Now we learn that Wall Street is betting big against the companies as short interest is close to all time high and short sellers are out of shares to borrow.
Reuters talked with Ihor Dusaniwsky, head of research at financial analytics firm S3 Partners, about short interest on Tesla’s and SolarCity’s stocks:
“There is not much stock left to borrow and what is left is going out the door at premium levels with borrow rates of 45 percent to 75 percent fee today. There is virtually no stock left to borrow in SCTY which is reflected in the 100-percent-plus borrow cost of any scraps that have been traded today.”
Dusaniwsky also added on SolarCity:
“SolarCity short sellers may not be digging into their wallets as deep as Tesla short sellers, but are still paying (collectively) over $1 million a day to keep their shorts on their books.”
The short interest on Tesla right now is worth $7.3 billion, up 16 percent in June and now close to its high of $7.4 billion in March.

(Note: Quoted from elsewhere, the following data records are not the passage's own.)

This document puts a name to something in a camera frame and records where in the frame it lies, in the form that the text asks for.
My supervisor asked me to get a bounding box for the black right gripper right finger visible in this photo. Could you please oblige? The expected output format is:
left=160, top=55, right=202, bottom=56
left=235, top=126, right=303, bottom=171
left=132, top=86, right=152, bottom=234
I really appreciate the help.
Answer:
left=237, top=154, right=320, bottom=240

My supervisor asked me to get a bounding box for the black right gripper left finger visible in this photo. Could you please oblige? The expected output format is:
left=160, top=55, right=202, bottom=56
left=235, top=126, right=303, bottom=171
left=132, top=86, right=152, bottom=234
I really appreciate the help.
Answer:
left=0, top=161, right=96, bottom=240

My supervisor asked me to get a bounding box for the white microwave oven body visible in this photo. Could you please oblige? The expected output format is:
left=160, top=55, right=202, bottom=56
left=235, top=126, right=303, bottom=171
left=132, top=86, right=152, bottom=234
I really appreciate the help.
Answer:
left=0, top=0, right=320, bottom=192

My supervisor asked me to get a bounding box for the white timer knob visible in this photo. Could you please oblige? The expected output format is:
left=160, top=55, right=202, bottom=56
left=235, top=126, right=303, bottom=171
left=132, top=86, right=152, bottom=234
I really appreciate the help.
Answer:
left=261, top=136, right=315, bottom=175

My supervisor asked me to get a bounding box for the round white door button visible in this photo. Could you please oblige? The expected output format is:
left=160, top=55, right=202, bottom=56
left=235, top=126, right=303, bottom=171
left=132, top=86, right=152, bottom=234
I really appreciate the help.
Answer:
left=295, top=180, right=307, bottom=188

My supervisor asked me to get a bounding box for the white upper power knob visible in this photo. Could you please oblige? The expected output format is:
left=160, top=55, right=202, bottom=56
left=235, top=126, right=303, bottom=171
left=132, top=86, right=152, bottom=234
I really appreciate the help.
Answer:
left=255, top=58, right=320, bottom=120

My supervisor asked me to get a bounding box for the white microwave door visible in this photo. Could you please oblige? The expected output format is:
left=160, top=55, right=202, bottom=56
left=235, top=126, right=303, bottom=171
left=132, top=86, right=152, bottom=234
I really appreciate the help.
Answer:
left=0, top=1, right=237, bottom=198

Tesla has a long history with shorts and has often been the most shorted stock on the NASDAQ. Short squeezes, when shorts exit en masse, have also been part of Tesla’s most impressive stock price increases. In 2012, Elon Musk warned that anyone holding a stock position against the company will have a “tsunami of hurt” coming for them. During the 12 following months, Tesla’s stock price increased by 461%, a lot of which was attributed to a short squeeze after Tesla reported its first quarterly profit in Q1 2013.
More recently, Musk again commented on people holding a short position on Tesla’s stock saying that it would be “probably unwise.”